The non-specific nature of typical gastrointestinal symptoms associated with irritable bowel syndrome (IBS) can be a barrier to the diagnosis of this condition.
Symptoms of Irritable bowel syndrome (IBS) are often non-specific, including diarrhea, abdominal pain, bloating, postprandial fullness and constipation.
The diagnostic approach should begin with a detailed medical history to correlate the symptoms of the patient with those typical of IBS. The patient should also be asked for a subjective assessment of the severity and impact of symptoms on daily life in order to gain an understanding of the disease burden for the patient. Exclusion of other potential causes in order to avoid mis-diagnosis.
The Rome III criteria [1,2] are the gold standard for IBS diagnosis. The system was developed to classify functional gastrointestinal disorders of the digestive system in which symptoms cannot be explained by the presence of structural or tissue abnormality. The criteria instead classify disorders based on clinical symptoms, outlined as:
Recurrent abdominal pain or discomfort at least 3 days/month in the last 3 months associated with two or more of the following:
- Improvement with defecation
- Onset associated with a change in frequency of stool
- Onset associated with a change in form (appearance) of stool
UK NICE IBS guidelines [3,4]
The National Institute of Clinical Excellence produced guidance on the diagnosis and management of IBS in 2008. These were updated in 2015 and state that IBS is characterized by the presence of abdominal pain or discomfort, which may be associated with defecation and/or accompanied by a change in bowel habit. This guidance provides further clarification by confirming that symptoms of IBS may include disordered defecation (constipation or diarrhea, or both) and abdominal distension, usually referred to as bloating. Other features such as lethargy, nausea, backache and bladder symptoms are common in people with IBS, and may be used to support the diagnosis.
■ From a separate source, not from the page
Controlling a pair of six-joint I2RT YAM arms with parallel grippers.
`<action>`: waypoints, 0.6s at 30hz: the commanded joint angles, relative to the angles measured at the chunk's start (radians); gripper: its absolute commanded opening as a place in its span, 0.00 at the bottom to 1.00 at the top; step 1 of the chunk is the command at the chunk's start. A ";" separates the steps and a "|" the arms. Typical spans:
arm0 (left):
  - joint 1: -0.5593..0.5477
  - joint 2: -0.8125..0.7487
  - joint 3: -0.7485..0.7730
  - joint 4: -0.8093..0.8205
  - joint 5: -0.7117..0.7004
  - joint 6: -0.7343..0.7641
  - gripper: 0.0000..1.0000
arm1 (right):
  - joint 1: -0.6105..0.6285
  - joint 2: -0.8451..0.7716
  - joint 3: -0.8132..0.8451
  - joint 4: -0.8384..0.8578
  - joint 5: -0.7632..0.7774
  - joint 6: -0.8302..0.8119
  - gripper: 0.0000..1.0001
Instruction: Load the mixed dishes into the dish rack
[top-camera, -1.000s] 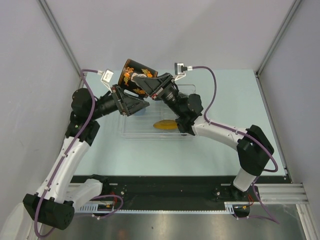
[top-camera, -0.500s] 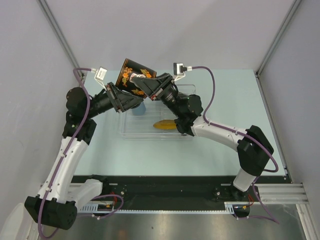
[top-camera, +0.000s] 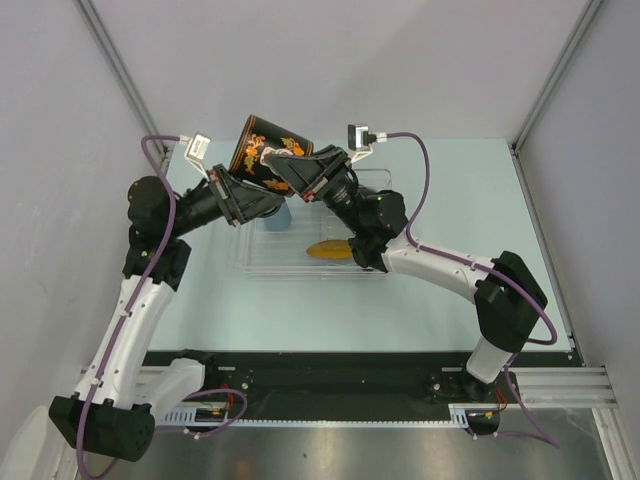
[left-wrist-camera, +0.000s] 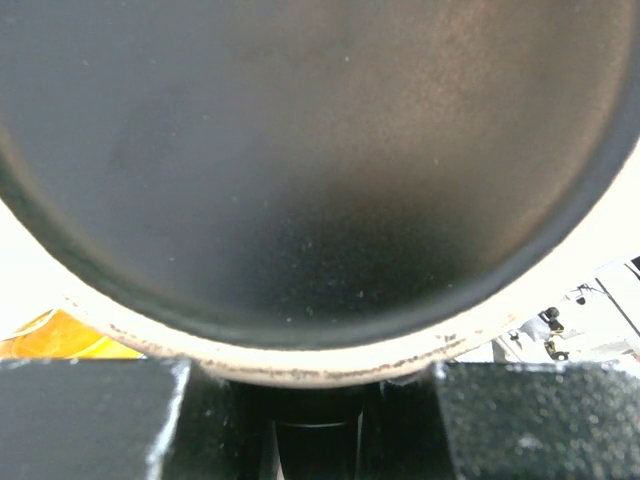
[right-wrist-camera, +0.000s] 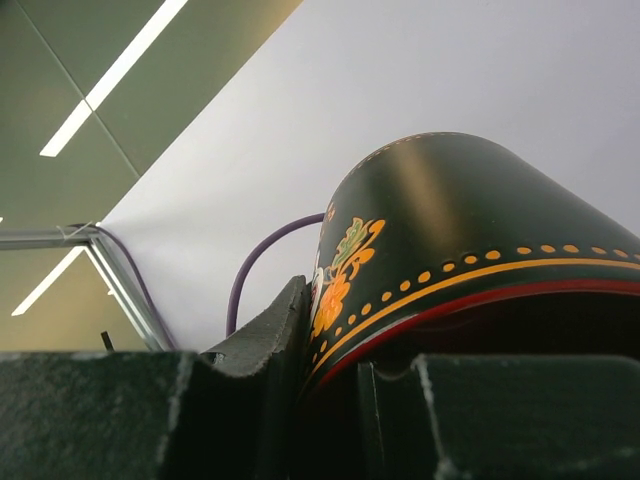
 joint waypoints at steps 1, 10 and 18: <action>0.000 -0.011 0.054 0.065 0.031 0.031 0.00 | 0.023 -0.018 0.070 0.347 -0.028 -0.004 0.09; 0.077 -0.002 0.093 0.069 0.092 0.005 0.00 | -0.032 -0.026 0.044 0.325 -0.097 0.072 0.36; 0.153 -0.008 0.108 0.170 0.145 -0.107 0.00 | -0.058 -0.044 0.025 0.230 -0.135 0.069 0.88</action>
Despite the availability of Rome III diagnostic criteria, it may still be challenging for healthcare professionals to differentiate IBS from organic disease such as bowel cancer or inflammatory bowel disease, bile acid diarrhea, celiac disease/NCGS or gastrointestinal food allergy. For example, research suggests that undetected celiac disease is present in more than 4% of patients with typical IBS . A detailed case history should be taken and if suspicion arises or red flags are noted then patients should be referred for the appropriate tests or investigations.
Red flag symptoms
The presence of certain ‘red flag’ symptoms in a patient presenting with suspected IBS may indicate an alternative diagnosis and therefore prompt further investigation by the clinician . Such symptoms are outlined below:
- Unintentional and unexplained weight loss
- Rectal bleeding
- Family history of bowel or ovarian cancer
- A change in bowel habit to looser and/or more frequent stools persisting for more than 6 weeks in a person aged over 60 years
- Unexplained anemia
- Abdominal masses
- Rectal masses
- Inflammatory markers for inflammatory bowel disease
- Drossman DA. The functional gastrointestinal disorders and the Rome III process. Gastroenterology. 2006;130(5):1377-90.
- Longstreth GF, Thompson WG, Chey WD, Houghton LA, Mearin F, Spiller RC. Functional bowel disorders. Gastroenterology. 2006;130(5):1480-91.
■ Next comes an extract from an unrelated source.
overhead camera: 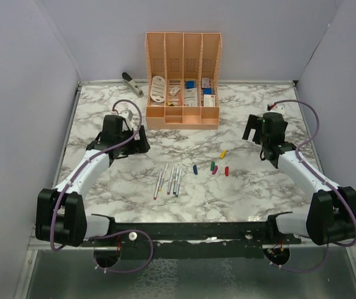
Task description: Insert the pens into the pen caps
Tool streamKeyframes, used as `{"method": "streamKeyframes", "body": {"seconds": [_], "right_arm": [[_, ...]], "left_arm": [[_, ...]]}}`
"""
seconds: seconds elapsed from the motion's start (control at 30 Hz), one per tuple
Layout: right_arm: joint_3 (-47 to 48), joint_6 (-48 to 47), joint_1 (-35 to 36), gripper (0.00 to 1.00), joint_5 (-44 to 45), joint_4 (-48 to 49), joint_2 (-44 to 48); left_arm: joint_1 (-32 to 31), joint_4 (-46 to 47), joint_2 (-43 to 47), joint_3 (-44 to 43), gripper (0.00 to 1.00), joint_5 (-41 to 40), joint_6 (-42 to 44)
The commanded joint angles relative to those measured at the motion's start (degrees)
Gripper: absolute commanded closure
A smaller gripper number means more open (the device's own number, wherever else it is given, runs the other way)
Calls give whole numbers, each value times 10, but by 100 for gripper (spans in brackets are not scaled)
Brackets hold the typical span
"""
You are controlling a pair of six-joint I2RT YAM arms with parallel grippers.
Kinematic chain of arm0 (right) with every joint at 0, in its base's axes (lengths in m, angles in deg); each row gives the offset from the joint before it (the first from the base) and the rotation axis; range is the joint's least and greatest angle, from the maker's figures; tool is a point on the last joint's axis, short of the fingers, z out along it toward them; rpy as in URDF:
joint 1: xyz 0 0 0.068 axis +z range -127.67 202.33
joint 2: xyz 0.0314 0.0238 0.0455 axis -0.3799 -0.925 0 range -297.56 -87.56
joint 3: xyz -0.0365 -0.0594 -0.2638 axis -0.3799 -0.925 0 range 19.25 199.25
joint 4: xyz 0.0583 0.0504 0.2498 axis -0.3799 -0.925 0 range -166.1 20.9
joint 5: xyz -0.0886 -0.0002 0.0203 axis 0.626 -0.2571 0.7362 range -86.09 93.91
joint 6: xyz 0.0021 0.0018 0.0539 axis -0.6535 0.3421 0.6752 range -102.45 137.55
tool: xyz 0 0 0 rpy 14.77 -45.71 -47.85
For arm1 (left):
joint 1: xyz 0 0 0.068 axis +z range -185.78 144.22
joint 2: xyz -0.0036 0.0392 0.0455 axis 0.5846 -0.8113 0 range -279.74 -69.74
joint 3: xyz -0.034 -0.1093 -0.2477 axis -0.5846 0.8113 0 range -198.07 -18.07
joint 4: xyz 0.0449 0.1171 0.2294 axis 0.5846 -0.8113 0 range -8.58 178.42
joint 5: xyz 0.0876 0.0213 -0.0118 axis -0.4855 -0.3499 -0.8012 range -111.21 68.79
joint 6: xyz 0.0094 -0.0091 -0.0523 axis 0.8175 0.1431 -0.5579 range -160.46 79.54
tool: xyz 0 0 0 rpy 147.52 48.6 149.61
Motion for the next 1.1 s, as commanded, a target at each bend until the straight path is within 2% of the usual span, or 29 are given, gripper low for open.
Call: {"method": "streamKeyframes", "body": {"seconds": [0.0, 0.13, 0.3, 0.53, 0.67, 0.7, 0.87, 1.07], "right_arm": [[-1, 24, -1, 1, -34, -27, 20], [-9, 32, -1, 0, -46, -27, 41], [-14, 42, -1, 6, -66, -31, 65], [-11, 43, -1, 10, -78, -44, 79], [-11, 43, -1, 12, -75, -51, 82], [-12, 44, -1, 12, -75, -53, 84], [-21, 52, -1, 14, -96, -58, 97], [-34, 66, 0, 23, -108, -78, 115]], "left_arm": [[-50, -53, 48, -6, 1, -5, -40], [-104, -88, 78, 11, 1, -78, -75], [-183, -138, 90, 16, 1, -157, -105], [-288, -271, -13, -77, 1, -308, -133], [-292, -271, -45, -96, 1, -316, -151], [-292, -271, -49, -101, 4, -315, -154], [-292, -272, -68, -113, 29, -290, -164], [-292, -274, -65, -92, 37, -245, -186]]}}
- Sanders DS, Carter MJ, Hurlstone DP et al. Association of adult coeliac disease with irritable bowel syndrome: a case-control study in patients fulfilling ROME II criteria referred to secondary care. Lancet 2001; 358: 1504-1508
- National Institute for Health and Care Excellence. Irritable bowel syndrome in adults: diagnosis and management of irritable bowel syndrome in primary care. London: NICE; 2015.